■ **What to do**:
An exact restatement of the data below, with the pictures removed, is the required answer.

■ **Exercise data**:
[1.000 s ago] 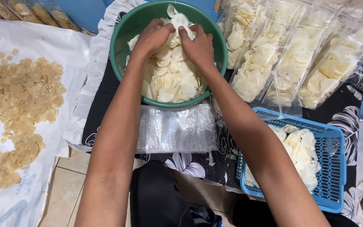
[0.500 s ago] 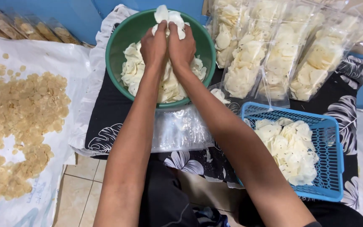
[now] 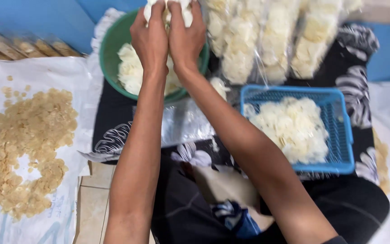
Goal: Packaging chips into plastic bags by hand.
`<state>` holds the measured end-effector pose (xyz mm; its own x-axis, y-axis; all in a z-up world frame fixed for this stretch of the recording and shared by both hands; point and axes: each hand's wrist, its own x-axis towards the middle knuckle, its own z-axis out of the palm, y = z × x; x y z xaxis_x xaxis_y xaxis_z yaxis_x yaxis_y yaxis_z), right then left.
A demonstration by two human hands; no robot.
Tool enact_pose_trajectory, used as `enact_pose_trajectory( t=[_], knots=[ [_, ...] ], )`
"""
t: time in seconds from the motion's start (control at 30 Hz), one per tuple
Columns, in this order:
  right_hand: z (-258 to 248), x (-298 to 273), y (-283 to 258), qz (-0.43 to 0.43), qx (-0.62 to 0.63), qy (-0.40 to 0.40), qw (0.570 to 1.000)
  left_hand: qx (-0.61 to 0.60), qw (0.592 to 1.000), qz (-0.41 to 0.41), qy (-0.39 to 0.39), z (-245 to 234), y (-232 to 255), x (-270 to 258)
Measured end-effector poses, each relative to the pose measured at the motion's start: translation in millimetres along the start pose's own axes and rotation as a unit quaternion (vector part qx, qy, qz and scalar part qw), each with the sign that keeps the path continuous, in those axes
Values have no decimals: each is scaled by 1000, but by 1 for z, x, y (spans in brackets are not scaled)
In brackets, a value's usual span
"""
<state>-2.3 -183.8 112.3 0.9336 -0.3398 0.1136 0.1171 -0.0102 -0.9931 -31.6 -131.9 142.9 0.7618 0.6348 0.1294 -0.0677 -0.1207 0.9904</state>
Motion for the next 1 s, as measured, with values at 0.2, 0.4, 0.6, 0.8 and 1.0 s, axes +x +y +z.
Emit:
enact_pose_trajectory(
  t=[0.2, 0.4, 0.6, 0.8, 1.0],
  knots=[
    [-160, -20, -1, -138, -20, 113, 984, 59, 994, 78, -53, 76, -5, -120],
    [-303, -56, 12, 14, 56, 124, 991, 39, 960, -70, -269, 120, 7, -246],
    [-393, -71, 65, 29, -53, 74, 995, 40, 869, -15, -493, 114, -46, -264],
    [-446, -66, 93, -125, -375, 46, 917, 289, 819, 169, -466, 114, -101, -277],
    [-456, -62, 94, -78, -496, 70, 862, 302, 805, 267, -436, 98, -95, -282]
  ],
)
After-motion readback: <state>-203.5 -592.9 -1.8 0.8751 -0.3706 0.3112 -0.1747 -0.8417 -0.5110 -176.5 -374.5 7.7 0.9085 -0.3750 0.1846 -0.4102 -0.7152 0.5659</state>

■ **Expected answer**:
[1.000 s ago] 
[0.500 s ago] 
[now] 
Goal: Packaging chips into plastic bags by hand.
`<state>` holds the measured end-effector pose (xyz mm; its own x-axis, y-axis; all in a z-up world frame fixed for this stretch of the recording and shared by both hands; point and axes: each hand's wrist, its own x-axis towards the middle knuckle, its own z-axis out of the palm, y = z × x; x y z xaxis_x xaxis_y xaxis_z yaxis_x yaxis_y yaxis_z), right then left.
A demonstration by two human hands; no robot.
Tool enact_pose_trajectory, used as `enact_pose_trajectory( t=[_], knots=[ [_, ...] ], )`
"""
t: time in seconds from the motion's start (control at 30 Hz), one per tuple
Columns, in this order:
  right_hand: z (-258 to 248), x (-298 to 273), y (-283 to 258), qz (-0.43 to 0.43), qx (-0.62 to 0.63), qy (-0.40 to 0.40), qw (0.570 to 1.000)
  left_hand: qx (-0.61 to 0.60), qw (0.592 to 1.000), qz (-0.41 to 0.41), qy (-0.39 to 0.39), z (-245 to 234), y (-232 to 255), x (-270 to 258)
Measured end-effector poses, each relative to the pose measured at the motion's start: translation in millimetres along the start pose's own axes and rotation as a unit quaternion (vector part qx, qy, qz and scalar part qw), each with the sign that keeps the path continuous, in those axes
Values have no decimals: each is scaled by 1000, but by 1 for z, x, y (spans in brackets are not scaled)
In brackets, a value's usual span
"""
<state>-2.3 -183.8 112.3 0.9336 -0.3398 0.1136 0.1171 -0.0102 -0.9931 -31.6 -131.9 142.9 0.7618 0.6348 0.1294 -0.0677 -0.1207 0.9904</state>
Motion for the next 1 s, as measured, with values at 0.2, 0.4, 0.6, 0.8 and 1.0 s, axes +x +y +z.
Emit:
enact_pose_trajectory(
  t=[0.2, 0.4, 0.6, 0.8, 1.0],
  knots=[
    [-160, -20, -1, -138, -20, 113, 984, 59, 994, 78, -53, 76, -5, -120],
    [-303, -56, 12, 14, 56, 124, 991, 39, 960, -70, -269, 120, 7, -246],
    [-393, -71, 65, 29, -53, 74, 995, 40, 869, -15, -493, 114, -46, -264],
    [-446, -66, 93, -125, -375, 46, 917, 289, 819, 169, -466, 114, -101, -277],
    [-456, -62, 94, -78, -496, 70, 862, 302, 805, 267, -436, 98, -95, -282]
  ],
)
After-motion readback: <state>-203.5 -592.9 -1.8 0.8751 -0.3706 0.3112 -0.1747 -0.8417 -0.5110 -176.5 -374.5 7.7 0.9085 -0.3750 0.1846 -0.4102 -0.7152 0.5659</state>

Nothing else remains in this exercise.